Howard v. City of New York

95 A.D.3d 1276, 944 N.Y.S.2d 886

This text of 95 A.D.3d 1276 (Howard v. City of New York) is published on Counsel Stack Legal Research, covering Appellate Division of the Supreme Court of the State of New York primary law. Counsel Stack provides free access to over 12 million legal documents including statutes, case law, regulations, and constitutions.

Bluebook
Howard v. City of New York, 95 A.D.3d 1276, 944 N.Y.S.2d 886 (N.Y. Ct. App. 2012).

Opinion

In an action to recover damages for personal injuries, the defendant Kathryn Smith appeals from an order of the Supreme Court, Kings County (Ash, J.), dated September 28, 2011, which denied her motion for summary judgment dismissing the complaint insofar as asserted against her.

Ordered that the order is affirmed, with costs.

In 2003, the New York City Council enacted section 7-210 of the Administrative Code of the City of New York to shift tort liability for injuries resulting from defective sidewalks from the City to abutting property owners (see Vucetovic v Epsom Downs, Inc., 10 NY3d 517, 519-520 [2008]). However, this liability shifting provision does not apply to “one-, two- or three-family resi[1277]*1277dential real property that is (i) in whole or in part, owner occupied, and (ii) used exclusively for residential purposes” (Administrative Code § 7-210 [b]). “The purpose of the exception in the Code is to recognize the inappropriateness of exposing small-property owners in residence, who have limited resources, to exclusive liability with respect to sidewalk maintenance and repair” (Coogan v City of New York, 73 AD3d 613, 614 [2010]; see Gangemi v City of New York, 13 Misc 3d 1112, 1120 n 2 [2006]).

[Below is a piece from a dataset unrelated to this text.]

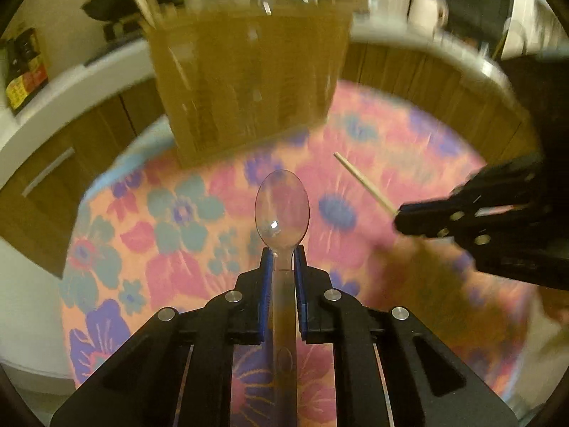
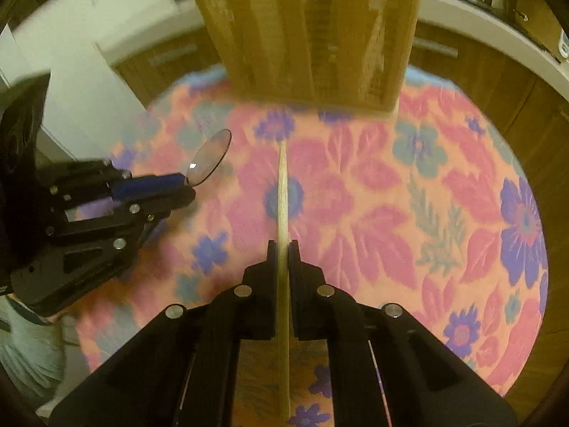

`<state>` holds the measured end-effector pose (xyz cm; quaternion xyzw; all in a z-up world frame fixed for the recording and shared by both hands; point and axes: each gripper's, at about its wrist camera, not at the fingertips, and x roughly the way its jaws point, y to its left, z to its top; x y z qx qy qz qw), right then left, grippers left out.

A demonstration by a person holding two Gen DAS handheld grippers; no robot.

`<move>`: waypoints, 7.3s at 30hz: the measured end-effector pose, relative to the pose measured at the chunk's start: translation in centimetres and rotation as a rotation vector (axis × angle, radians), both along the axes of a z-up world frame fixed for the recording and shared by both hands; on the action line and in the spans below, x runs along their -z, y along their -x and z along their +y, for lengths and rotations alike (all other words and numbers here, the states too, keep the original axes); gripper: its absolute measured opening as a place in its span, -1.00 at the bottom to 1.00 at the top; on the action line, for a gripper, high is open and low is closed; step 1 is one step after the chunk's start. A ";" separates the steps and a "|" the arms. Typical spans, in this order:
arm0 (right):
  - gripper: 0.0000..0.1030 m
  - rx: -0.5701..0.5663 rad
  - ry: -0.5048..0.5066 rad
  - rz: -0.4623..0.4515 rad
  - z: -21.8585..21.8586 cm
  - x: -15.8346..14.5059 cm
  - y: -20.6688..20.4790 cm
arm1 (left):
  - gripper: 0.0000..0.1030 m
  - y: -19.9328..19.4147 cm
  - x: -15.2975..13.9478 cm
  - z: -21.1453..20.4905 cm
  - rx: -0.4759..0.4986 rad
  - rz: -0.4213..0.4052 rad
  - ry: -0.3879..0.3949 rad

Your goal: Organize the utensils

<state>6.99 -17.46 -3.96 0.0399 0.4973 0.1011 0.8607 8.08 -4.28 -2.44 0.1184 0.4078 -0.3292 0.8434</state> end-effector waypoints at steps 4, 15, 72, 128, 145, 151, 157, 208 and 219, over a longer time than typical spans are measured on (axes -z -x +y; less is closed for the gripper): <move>-0.93 -0.011 -0.069 -0.164 -0.6 -5.6 -0.5 | -0.80 -0.6 -6.0 2.4 -0.011 -0.095 0.214; -0.93 0.000 -0.161 -0.380 -1.5 -14.2 -4.8 | -0.80 -6.2 -15.1 3.9 -0.096 -0.297 0.491; -0.94 0.420 -0.107 -0.854 -2.0 -12.2 -13.0 | -0.79 -15.0 -10.4 1.1 -0.215 -0.518 0.613; 0.73 0.364 0.137 -0.696 -2.7 -1.6 5.7 | 0.80 3.6 -1.7 2.6 -0.514 -0.593 0.211; 0.73 0.354 0.139 -0.696 -2.3 -1.6 5.8 | 0.85 3.6 -1.8 2.6 -0.503 -0.594 0.200; 0.75 0.353 0.134 -0.698 -2.4 -1.7 5.7 | 0.85 3.5 -1.8 2.6 -0.502 -0.588 0.198; 0.76 0.349 0.138 -0.700 -2.3 -1.7 5.7 | 0.85 3.5 -1.7 2.6 -0.504 -0.585 0.194; 0.84 0.345 0.139 -0.675 -2.2 -1.5 5.4 | 0.85 3.3 -1.5 2.7 -0.497 -0.573 0.179; 0.84 0.343 0.140 -0.674 -2.1 -1.5 5.4 | 0.85 3.8 -1.9 3.0 -0.514 -0.619 0.179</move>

Here, the defendant property owner, Kathryn Smith, failed to make a prima facie showing that she is entitled to judgment as a matter of law on the theory that she is exempt from liability pursuant to Administrative Code § 7-210 (b). Although Smith submitted proof that the subject property is a two-family residence, her own deposition testimony raises an issue of fact as to whether the premises were “owner occupied” within the meaning of Administrative Code § 7-210 (b) (see Acevedo v Rodriguez, 20 Misc 3d 1122[A], 2008 NY Slip Op 51518[U] [2008]; cf. Moreno v Shanker, 93 AD3d 829 [2012]). Accordingly, the Supreme Court properly denied Smith’s motion for summary judgment dismissing the complaint insofar as asserted against her, regardless of the sufficiency of the plaintiff’s opposing papers (see Winegrad v New York Univ. Med. Ctr., 64 NY2d 851, 853 [1985]).

Smith’s contention that she is entitled to summary judgment because the sidewalk defect which allegedly caused the plaintiff’s fall was open and obvious and not inherently dangerous is raised for the first time on appeal, and is thus not properly before this Court (see Van Salisbury v Elliott-Lewis, 55 AD3d 725, 726-727 [2008]; see also Quinones v Federated Dept. Stores, Inc., 92 AD3d 931 [2012]; ATC Healthcare, Inc. v Goldstein Golub Kessler, LLP, 92 AD3d 820, 821 [2012]). Dillon, J.P., Eng, Belen and Sgroi, JJ., concur.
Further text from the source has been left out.